An ordinary, beautiful day

BOSTON -- As the elite women runners took their first strides in Hopkinton, Chris Manjourides was standing over a grill at Charlie’s on Columbus Avenue in the South End, slinging hash.

His brother Arthur was pouring pancake batter on the griddle. Their sister Marie Fuller was filling a mug with coffee and another sister, Fontaine Anzalone, was explaining to a couple of college kids that Charlie’s is tight on space so they would have to share a table with strangers.

Marie Fuller, wearing a blue Boston Strong T-shirt, stepped outside onto a sun-splashed sidewalk. She came back in, surveyed the room she’s worked for nearly half a century, and said: “It’s going to be a good day.” And it was.

The relaxed, uneventful, overwhelming ordinariness inside Charlie’s Sandwich Shoppe was replicated all along the Marathon route, where everything that was so wrong about Patriots Day last year was swamped on Monday in a sea of normalcy.

Everything seemed as it ever was, except when it came to the person who ran the fastest 26.2 miles. Meb Keflezighi became the first American man to win the Boston Marathon in 31 years. He came to this country as a 12-year-old refugee from Eritrea, went to UCLA and made something of himself.

A year after a pair of refugees who spurned all the opportunity offered to them by this country attacked the Marathon, a refugee who embraced what they rejected won it.

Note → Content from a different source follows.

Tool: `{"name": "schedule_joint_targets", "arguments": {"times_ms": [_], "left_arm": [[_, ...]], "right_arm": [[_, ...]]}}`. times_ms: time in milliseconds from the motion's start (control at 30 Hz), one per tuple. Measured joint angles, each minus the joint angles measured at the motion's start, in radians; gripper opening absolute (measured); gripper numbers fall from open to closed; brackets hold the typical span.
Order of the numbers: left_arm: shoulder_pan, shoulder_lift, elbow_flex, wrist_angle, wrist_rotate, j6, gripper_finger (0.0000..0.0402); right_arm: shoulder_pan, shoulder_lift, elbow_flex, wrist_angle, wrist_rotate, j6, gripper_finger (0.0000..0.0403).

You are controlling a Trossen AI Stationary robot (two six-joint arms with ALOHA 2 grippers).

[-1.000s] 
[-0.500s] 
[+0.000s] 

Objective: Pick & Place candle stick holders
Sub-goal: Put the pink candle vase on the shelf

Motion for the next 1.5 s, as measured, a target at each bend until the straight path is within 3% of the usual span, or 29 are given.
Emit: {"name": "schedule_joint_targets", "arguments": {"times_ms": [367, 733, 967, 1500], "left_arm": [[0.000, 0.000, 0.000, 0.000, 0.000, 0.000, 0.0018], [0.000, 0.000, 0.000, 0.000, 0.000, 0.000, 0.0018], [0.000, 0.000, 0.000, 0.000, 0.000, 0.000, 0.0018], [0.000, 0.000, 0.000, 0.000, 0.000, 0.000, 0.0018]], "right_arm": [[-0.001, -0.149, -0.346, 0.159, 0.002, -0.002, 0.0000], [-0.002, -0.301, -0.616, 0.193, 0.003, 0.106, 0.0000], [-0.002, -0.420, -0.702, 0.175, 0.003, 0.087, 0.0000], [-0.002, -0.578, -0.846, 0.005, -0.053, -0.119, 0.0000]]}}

Last Patriots Day, Dr. Ricky Kue was working the Alpha tent near the finish line when he heard two distinctive booms. Kue, an emergency room physician at Boston Medical Center and a major in the U.S. Army Reserve, found himself in an almost surreal hospital theater, treating in Back Bay the sort of injuries he saw in Iraq years before.

On Monday, Dr. Kue was working the Bravo tent on St. James Avenue. For much of the day he was almost bored, and it was a beautiful thing to behold. He didn’t see lives destroyed. He saw and heard what he always saw and heard before last year.

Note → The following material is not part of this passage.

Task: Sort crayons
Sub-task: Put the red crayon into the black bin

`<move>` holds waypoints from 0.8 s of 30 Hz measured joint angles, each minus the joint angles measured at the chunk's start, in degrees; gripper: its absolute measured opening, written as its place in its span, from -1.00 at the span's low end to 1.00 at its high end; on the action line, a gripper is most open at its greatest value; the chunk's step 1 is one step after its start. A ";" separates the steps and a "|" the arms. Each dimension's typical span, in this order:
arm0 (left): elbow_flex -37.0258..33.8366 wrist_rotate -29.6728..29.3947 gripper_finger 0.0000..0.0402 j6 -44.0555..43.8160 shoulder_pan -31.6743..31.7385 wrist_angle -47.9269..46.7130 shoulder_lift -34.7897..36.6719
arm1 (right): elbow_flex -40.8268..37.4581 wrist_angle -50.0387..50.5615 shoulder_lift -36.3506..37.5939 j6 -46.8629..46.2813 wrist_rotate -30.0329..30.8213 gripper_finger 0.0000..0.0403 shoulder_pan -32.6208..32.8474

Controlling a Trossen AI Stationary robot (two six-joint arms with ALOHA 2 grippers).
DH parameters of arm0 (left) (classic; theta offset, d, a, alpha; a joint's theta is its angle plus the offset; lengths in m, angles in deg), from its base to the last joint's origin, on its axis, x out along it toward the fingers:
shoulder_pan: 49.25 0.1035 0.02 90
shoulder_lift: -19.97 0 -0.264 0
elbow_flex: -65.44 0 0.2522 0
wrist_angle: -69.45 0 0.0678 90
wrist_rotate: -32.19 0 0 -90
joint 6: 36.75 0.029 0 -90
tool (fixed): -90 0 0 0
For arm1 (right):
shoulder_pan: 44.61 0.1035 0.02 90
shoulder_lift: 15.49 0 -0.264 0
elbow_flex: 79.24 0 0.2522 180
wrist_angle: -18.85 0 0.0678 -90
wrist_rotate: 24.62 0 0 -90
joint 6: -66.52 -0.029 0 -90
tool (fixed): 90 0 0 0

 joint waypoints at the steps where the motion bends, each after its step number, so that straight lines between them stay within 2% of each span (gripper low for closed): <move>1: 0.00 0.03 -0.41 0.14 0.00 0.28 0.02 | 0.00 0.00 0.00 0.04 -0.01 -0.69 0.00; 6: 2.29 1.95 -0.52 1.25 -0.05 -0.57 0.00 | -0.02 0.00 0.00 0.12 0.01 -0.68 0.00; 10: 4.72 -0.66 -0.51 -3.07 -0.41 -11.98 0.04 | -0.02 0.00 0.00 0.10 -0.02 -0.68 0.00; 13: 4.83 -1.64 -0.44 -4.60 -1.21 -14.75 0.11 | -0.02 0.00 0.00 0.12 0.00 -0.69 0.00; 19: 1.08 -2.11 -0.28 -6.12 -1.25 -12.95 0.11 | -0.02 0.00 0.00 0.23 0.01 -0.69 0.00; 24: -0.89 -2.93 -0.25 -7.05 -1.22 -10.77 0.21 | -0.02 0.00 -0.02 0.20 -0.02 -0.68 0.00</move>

”A couple of times, I stepped out of the tent and I saw all the runners, all these families, with kids, just walking, relaxed and happy, and it was just like I remembered it,” he said. “It was just so . . . normal.”

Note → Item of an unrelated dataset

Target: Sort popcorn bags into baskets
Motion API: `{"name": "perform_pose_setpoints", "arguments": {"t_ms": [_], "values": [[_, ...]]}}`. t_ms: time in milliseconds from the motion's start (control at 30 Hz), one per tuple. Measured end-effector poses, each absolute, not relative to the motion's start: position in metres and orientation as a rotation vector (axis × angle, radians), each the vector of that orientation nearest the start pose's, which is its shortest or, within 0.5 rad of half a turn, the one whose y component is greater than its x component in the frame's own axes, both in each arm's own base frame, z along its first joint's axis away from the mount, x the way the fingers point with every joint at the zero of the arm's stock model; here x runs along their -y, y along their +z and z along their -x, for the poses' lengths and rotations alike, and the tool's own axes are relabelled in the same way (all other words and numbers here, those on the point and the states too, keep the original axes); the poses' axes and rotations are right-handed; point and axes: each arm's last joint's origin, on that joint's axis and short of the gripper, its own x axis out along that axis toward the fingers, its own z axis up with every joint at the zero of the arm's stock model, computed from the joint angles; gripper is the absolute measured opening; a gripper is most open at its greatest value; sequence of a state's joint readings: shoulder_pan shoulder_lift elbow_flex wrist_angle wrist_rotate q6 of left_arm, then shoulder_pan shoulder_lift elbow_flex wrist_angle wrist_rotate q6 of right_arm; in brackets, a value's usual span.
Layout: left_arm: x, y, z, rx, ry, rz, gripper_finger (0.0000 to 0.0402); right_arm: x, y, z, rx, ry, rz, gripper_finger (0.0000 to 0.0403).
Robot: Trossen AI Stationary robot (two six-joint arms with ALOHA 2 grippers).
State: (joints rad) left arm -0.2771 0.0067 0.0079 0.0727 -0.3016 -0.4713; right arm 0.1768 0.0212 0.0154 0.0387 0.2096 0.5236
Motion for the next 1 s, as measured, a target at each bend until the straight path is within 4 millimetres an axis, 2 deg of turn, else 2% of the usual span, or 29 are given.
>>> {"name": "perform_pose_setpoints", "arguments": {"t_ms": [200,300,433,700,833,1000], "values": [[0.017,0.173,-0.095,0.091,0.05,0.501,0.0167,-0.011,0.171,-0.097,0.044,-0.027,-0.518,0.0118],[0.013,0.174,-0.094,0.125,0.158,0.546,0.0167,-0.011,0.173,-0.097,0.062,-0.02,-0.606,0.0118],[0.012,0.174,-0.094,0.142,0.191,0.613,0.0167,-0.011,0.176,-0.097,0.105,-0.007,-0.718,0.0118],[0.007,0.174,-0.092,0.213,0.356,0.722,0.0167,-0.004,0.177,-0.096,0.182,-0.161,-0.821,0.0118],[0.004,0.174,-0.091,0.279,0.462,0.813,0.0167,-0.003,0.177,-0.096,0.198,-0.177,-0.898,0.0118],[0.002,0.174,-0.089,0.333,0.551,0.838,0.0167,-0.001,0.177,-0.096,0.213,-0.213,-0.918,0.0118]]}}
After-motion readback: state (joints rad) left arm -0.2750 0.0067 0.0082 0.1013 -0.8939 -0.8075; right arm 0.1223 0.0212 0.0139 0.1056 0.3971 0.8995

This year’s Marathon took place on Easter Monday, a day replete with symbolism. On Easter Monday in 1916, rebels marched in Dublin and took over the General Post Office, launching a rebellion that eventually led to Irish freedom. People died on the main street in Dublin all those years ago, just as they died on the main street of Boston last year.

Poet William Butler Yeats was alternately appalled and awed by what transpired on Easter Monday 98 years ago, leading him to write “Easter 1916,” a meditation on the pain and suffering and death that gave birth to something Yeats called a terrible beauty.

What happened last year on Boylston Street was terrible. And yet what followed was more powerful than a bomb. Police officers, firefighters, EMTs, paramedics and ordinary people ran headlong to help the wounded. Everyone who was stabilized by medical people like Ricky Kue and transported to the hospital was saved. More than one was brought back from the dead.

On Easter Monday, we had our own Easter Rising.